The first line of the entries through the line bearing "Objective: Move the": copy these lines exactly and return nothing else.

[Data for analysis — start]

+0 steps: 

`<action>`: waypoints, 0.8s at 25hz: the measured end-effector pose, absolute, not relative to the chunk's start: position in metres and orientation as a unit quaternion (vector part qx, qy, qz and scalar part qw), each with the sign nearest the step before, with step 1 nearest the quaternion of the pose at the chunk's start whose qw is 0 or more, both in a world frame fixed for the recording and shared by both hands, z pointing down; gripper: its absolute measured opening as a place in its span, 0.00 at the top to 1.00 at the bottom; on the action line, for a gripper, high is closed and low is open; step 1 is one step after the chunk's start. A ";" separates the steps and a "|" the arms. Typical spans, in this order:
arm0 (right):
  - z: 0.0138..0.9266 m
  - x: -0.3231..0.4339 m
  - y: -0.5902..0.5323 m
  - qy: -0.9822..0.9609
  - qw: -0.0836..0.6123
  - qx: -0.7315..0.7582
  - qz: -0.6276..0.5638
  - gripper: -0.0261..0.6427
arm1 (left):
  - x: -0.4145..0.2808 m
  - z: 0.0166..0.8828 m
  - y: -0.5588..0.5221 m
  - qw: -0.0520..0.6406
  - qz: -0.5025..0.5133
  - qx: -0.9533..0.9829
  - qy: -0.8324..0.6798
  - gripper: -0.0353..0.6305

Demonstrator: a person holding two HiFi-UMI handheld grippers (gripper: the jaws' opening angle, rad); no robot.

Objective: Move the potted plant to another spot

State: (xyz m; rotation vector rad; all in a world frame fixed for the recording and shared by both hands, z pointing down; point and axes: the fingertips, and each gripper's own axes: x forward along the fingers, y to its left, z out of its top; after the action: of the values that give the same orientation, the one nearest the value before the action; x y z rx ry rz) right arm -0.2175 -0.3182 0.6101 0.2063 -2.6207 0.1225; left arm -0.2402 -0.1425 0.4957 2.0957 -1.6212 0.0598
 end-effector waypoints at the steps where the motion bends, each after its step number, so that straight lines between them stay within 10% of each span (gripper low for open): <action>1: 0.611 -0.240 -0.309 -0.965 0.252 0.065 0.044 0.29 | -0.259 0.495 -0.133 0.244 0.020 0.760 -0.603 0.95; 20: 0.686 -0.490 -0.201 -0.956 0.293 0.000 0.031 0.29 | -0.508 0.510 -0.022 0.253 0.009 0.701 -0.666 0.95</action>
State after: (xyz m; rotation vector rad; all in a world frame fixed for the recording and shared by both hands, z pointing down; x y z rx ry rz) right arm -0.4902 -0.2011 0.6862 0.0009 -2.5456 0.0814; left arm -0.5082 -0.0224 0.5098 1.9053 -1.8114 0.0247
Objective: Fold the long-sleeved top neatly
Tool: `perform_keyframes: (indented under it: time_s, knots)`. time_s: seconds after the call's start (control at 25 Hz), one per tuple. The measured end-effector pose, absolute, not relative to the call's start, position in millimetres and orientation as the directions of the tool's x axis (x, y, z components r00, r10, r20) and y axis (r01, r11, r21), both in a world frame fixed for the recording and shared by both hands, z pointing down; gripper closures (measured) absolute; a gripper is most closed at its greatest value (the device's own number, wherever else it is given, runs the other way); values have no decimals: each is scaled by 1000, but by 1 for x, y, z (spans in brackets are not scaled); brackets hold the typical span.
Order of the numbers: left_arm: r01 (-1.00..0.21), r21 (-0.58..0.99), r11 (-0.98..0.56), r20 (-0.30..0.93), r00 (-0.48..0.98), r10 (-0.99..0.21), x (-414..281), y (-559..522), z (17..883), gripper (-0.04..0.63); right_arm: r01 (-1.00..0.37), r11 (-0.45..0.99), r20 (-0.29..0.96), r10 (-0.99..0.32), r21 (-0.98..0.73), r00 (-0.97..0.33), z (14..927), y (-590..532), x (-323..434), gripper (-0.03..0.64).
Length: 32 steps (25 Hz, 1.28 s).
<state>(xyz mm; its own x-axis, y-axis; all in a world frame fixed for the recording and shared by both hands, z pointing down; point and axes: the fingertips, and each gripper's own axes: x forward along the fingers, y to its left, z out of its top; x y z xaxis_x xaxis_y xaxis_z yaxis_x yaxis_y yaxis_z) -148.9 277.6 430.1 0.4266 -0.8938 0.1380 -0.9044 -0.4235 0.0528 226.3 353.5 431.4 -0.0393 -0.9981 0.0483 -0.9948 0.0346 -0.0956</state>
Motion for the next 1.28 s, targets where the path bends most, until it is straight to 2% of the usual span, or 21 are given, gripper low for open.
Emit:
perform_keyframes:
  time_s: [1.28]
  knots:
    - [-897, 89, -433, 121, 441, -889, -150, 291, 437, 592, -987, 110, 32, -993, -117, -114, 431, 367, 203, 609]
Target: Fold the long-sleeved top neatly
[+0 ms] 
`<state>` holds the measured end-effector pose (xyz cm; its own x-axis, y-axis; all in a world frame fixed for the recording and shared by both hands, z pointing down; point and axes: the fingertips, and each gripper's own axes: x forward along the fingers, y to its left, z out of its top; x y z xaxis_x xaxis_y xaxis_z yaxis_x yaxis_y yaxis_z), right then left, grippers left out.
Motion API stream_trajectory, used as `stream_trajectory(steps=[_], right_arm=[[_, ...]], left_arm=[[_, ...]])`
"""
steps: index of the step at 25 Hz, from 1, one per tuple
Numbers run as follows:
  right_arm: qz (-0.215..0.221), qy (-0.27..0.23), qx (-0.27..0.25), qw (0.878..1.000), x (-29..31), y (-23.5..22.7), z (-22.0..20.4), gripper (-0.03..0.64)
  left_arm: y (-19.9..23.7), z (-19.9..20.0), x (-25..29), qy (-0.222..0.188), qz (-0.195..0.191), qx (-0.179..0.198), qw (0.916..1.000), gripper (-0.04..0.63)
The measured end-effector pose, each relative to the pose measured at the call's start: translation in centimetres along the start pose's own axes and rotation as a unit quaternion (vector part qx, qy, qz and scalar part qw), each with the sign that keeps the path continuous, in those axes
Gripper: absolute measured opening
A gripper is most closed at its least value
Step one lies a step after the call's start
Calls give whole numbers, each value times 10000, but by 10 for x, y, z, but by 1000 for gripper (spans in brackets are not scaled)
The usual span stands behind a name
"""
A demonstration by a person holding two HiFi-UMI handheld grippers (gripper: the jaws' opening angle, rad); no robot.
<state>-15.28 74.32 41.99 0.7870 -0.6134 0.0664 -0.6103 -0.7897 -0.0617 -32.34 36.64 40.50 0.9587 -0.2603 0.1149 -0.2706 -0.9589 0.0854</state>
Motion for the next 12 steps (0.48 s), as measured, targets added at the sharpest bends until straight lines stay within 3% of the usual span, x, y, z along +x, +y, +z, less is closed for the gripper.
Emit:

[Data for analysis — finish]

### Exercise output
+0 steps: 

`<action>`: waypoints, 0.8s at 25hz: the measured end-effector pose, absolute, not relative to the chunk's start: position in metres and orientation as a unit quaternion (vector part qx, qy, qz and scalar part qw), each with the sign nearest the step before, with step 1 nearest the quaternion of the pose at the chunk's start whose qw is 0 or more, both in a world frame fixed for the recording and shared by both hands, z pointing down; gripper: its absolute measured opening as a place in its span, 0.00 at the top to 1.00 at the bottom; on the action line, for a gripper, high is closed and low is open; step 1 is one step after the chunk's start. A ";" separates the steps and a "|" the arms. Typical spans, in this order:
arm0 (right):
  - z: 0.0138..0.9266 m
  - x: -0.3231..0.4339 m
  - y: -0.5902..0.5323 m
  - qy: -0.9822..0.9609
  - qw: -0.0836..0.6123
  - qx: -0.7315..0.7582
  - qz: -0.6276..0.5638
  - gripper: -0.0261..0.6427
arm1 (left):
  - x: -0.4145..0.2808 m
  - z: 0.0166..0.8828 m
  - y: -0.5588..0.5221 m
  - qw: -0.0520..0.6406
  - qz: -0.5025..0.5133
  - qx: -0.9533..0.9829
  - qy: -0.8324..0.6798
  - gripper: -0.0353..0.6305

Demonstrator: a person holding two HiFi-UMI handheld grippers (gripper: the jaws' opening angle, rad); no robot.

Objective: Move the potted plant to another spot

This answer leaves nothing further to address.